Mirpur factory fire exposes selective outrage and curated indifference
Outrage at worker deaths compels us to ask who benefits from the shortcuts. We know the answer, and it makes us uncomfortable. Photo: Shaheen Mollah/Star

People love to say "media never covers the real stuff." It's an overused gripe on Facebook, an easy chorus to join because it validates public cynicism. But as a garment factory and a chemical warehouse in Dhaka's Mirpur burned on October 14, the media did its duty -- relentlessly.

Reporters filed updates round the clock: confirmation of 16 deaths, names and faces burnt beyond recognition, the air still toxic, grieving families searching outside the factory and later at Dhaka Medical College morgue for mortal remains of loved ones.

Scroll through the feeds of your friends and those in your social circle. Where was the conversation? Where were the furious posts? Did our collective timeline suddenly turn quiet. Why?

Here is a theory: class empathy has a ceiling. When the dead are poor workers -- teenagers, newlyweds, sole earners of their families who don't post brunch photos from the newest Banani restaurant -- educated middle-class and affluent outrage short-circuits.

Another theory: the algorithm rewards spectacle and proximity. Sixteen is a devastating number -- sixteen human lives -- but it doesn't trip the virality threshold in a landscape trained on major catastrophes or celebrity-adjacent drama. So, we self-select out, and the feed obliges, burying the story under political highlights and reels about some influencer's outlandish claim about even more outlandish clothes.

A day after the devastating fire, those working in nearby factories in Mirpur were warned to stay away because inhaling the fumes could make you seriously ill. Yet many showed up anyway.
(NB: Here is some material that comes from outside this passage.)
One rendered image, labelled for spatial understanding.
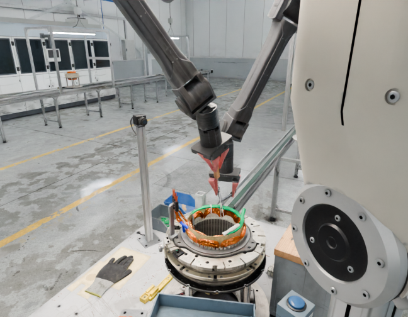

Not out of defiance; they came hoping to earn a day's wage, to keep food on the table.

There's also the theory of "fatigue". Or what we call fatigue when we mean apathy. "Everything is bad, what can we do?" The answer always has been: look, listen, demand better. Media did all three in this case. Reporters kept showing up while the smoke still rose. They chased whether the chemical storage was unauthorised, whether doors were locked, whether anyone will be held accountable beyond the ritual formation of "a probe committee." They also published the mourning -- slow, careful pieces asking the most basic question: how many more workers must die before impunity ends?

So why didn't netizens? Is it because the story indicts our bargains? The inexpensive clothes we love so much, the silence we accept when a building allows chemicals because rent is rent. Outrage at worker deaths compels us to ask who benefits from the shortcuts. We know the answer, and it makes us uncomfortable.

You can criticise the media and still admit it did its job here. Major outlets corroborated the death toll, mapped the timeline, documented the hazards persisting long after the flames were out. If you're going to rail at coverage, at least rail accurately -- at the factory owners who hide, at the regulators who nap. Save some rage for the algorithm, sure. But save the most for educated middle-class and affluent indifference.